Your instructions> Provide again, from the entries below, every line from the one containing "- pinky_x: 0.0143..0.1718" through the one containing "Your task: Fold", exactly as written, and no other line.

Study material>

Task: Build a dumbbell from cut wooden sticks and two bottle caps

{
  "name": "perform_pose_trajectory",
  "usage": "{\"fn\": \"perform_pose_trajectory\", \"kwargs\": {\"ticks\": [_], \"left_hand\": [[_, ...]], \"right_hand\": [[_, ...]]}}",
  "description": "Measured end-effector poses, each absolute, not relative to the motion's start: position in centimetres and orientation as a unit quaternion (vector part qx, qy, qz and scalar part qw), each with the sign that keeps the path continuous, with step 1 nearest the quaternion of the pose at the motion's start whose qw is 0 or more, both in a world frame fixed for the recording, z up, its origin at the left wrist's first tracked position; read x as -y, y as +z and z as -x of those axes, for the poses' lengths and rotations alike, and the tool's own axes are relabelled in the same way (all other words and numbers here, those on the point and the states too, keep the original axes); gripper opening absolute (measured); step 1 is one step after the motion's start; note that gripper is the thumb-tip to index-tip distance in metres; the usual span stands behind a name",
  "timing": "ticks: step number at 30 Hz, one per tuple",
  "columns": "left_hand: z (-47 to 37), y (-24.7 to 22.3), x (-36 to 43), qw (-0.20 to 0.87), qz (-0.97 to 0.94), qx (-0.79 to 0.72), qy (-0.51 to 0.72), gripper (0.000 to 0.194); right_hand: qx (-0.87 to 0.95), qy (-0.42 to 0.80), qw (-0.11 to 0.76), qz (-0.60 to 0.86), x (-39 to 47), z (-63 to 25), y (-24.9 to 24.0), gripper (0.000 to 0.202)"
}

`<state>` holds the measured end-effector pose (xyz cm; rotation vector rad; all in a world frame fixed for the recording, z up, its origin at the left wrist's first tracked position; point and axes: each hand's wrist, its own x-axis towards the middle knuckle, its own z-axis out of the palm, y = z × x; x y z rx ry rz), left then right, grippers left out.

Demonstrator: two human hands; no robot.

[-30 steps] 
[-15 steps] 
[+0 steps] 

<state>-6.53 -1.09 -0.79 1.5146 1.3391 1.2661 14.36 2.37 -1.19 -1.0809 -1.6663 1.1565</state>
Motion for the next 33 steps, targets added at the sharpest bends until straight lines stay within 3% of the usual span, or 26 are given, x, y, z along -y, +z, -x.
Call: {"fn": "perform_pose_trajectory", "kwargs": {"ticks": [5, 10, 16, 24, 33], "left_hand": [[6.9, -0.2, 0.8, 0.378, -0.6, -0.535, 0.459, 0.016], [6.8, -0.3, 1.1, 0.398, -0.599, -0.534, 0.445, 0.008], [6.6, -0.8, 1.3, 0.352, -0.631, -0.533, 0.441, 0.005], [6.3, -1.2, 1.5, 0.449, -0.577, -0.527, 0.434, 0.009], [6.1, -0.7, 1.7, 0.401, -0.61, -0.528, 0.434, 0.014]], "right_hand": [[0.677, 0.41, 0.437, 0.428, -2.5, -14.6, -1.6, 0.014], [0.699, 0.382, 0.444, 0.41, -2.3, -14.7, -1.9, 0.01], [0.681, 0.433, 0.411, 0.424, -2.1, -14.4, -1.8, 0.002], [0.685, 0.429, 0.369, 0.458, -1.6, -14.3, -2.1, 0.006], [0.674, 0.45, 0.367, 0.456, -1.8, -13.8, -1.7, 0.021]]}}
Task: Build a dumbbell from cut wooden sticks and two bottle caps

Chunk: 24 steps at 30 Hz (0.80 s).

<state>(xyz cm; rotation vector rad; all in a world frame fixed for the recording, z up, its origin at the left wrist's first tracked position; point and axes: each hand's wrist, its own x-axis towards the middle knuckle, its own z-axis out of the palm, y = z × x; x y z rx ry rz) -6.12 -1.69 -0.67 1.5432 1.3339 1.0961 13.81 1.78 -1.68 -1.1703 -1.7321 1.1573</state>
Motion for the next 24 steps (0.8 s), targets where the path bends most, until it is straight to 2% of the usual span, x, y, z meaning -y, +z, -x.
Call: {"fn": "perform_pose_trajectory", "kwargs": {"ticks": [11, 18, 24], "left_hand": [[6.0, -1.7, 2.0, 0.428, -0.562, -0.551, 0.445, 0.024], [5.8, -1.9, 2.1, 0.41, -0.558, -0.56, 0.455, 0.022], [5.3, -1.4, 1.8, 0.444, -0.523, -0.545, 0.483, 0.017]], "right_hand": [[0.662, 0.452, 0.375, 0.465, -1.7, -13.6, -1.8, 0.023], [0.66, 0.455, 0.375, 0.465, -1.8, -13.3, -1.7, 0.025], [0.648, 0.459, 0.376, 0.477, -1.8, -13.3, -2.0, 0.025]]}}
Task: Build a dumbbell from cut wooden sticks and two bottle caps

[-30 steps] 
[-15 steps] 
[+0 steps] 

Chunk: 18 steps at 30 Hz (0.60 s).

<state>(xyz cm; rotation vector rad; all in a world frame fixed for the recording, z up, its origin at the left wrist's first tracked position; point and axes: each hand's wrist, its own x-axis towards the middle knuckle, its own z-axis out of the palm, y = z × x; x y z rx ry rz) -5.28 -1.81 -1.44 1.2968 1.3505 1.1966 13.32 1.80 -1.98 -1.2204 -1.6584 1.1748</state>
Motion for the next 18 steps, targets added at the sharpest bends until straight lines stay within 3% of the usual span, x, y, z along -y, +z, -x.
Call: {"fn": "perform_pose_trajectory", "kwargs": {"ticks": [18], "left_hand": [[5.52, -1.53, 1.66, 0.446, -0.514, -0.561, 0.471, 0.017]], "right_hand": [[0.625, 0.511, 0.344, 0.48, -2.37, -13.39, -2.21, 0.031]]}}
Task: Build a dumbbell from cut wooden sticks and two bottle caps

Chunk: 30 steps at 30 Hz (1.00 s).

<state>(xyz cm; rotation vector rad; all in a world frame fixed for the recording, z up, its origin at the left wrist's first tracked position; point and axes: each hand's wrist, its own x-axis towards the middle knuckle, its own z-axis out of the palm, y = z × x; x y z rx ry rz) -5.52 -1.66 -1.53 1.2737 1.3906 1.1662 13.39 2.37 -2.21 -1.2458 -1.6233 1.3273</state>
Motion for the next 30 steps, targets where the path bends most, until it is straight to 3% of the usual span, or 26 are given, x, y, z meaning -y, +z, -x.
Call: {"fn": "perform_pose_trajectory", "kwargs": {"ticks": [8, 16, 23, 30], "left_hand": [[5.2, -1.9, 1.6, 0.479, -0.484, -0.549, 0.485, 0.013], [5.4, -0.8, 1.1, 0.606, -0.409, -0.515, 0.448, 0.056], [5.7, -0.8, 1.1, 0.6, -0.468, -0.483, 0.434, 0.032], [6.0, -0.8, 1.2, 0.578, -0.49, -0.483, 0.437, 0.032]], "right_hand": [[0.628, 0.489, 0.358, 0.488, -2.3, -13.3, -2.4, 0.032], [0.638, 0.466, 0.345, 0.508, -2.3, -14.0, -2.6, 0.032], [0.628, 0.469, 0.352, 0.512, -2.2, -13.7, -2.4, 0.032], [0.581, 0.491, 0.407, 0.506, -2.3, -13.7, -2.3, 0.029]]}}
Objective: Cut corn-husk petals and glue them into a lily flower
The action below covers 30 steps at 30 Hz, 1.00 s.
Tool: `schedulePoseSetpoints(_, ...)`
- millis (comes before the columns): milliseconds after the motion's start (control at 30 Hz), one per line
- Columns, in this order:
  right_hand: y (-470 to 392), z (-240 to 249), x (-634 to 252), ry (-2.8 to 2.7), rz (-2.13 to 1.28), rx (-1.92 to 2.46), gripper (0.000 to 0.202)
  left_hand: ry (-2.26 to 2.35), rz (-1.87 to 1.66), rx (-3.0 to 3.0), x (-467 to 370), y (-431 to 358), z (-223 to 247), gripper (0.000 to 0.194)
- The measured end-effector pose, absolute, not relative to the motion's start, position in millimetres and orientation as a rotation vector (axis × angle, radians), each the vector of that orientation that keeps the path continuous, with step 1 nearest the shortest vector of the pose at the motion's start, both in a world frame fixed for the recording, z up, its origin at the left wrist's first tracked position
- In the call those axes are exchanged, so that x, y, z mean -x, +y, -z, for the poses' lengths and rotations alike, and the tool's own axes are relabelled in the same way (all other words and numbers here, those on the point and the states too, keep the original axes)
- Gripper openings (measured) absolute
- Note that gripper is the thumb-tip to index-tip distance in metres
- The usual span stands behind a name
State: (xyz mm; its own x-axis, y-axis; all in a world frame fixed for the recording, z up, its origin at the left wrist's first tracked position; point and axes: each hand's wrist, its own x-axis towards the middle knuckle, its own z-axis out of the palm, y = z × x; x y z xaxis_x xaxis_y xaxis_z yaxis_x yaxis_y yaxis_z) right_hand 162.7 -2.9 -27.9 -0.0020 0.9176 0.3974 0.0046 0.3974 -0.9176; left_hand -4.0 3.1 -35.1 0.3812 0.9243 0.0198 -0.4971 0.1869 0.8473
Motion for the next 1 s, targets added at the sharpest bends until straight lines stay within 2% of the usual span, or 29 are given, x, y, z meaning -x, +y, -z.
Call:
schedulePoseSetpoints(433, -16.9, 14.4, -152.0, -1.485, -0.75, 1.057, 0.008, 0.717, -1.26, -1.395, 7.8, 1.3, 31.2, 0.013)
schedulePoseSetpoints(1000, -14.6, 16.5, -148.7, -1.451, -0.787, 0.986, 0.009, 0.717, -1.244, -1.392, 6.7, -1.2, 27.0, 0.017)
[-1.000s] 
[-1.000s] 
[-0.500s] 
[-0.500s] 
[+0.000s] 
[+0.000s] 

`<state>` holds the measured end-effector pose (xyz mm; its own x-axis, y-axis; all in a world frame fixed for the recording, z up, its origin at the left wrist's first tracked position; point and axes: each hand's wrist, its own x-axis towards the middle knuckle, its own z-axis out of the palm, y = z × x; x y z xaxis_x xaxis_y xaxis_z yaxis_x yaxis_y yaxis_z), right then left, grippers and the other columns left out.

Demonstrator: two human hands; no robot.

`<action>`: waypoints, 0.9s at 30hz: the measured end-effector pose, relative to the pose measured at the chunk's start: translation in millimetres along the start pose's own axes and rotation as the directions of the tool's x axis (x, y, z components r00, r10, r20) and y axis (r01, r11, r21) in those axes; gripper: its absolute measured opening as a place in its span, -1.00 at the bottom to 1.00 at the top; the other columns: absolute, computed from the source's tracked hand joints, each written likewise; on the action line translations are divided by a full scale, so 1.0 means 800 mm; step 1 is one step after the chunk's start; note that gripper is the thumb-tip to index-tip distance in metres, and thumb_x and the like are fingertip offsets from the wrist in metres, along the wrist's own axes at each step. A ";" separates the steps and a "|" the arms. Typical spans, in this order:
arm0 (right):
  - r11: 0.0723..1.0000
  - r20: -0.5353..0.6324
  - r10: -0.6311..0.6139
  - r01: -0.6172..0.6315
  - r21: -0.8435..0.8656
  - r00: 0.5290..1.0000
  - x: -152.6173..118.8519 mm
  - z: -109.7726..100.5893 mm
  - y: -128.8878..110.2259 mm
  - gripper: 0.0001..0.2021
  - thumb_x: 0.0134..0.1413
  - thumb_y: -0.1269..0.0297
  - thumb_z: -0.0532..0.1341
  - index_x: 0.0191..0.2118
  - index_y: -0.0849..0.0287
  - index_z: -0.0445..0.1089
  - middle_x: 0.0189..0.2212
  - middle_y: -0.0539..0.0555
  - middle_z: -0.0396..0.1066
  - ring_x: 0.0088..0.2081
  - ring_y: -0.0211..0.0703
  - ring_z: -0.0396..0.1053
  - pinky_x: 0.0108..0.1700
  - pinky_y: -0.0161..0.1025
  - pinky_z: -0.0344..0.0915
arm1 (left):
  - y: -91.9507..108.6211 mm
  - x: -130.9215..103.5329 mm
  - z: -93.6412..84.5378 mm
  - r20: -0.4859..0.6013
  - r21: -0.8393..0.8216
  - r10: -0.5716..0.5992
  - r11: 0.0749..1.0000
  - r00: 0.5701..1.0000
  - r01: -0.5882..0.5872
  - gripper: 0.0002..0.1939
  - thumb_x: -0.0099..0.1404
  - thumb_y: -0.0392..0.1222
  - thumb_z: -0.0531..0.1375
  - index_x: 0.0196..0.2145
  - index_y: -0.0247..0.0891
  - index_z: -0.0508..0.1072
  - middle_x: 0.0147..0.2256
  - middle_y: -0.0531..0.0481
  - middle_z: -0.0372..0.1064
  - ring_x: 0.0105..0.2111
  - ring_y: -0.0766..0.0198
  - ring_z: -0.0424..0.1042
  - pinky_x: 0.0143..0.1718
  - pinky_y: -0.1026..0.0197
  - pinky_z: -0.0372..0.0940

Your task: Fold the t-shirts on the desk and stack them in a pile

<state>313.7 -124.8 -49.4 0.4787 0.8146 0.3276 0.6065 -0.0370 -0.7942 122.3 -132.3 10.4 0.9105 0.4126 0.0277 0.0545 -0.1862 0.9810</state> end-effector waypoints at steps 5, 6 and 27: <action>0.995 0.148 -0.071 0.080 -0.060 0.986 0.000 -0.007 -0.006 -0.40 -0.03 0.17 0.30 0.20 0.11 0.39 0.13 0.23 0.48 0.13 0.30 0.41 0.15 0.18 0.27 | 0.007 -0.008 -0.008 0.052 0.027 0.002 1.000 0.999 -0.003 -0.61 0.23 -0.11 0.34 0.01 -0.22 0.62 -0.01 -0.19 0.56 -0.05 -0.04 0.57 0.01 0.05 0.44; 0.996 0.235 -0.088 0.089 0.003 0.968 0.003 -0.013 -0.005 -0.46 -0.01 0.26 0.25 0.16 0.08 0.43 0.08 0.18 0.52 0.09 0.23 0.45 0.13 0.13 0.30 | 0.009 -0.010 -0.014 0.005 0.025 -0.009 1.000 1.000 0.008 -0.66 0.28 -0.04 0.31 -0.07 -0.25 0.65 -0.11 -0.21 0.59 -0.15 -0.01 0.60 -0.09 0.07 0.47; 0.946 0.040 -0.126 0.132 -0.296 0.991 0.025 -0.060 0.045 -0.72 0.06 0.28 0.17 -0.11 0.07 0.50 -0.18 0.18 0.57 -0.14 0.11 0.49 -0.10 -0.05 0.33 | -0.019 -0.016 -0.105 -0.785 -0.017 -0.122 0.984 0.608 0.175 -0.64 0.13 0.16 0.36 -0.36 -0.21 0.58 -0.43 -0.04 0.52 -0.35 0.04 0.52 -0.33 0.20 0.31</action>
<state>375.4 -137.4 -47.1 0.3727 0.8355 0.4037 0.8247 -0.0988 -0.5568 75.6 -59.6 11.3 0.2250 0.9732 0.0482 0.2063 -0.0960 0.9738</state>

Answer box>
  - pinky_x: 0.0143..0.1718
  - pinky_y: -0.1026..0.0197
  - pinky_z: -0.0372..0.0940

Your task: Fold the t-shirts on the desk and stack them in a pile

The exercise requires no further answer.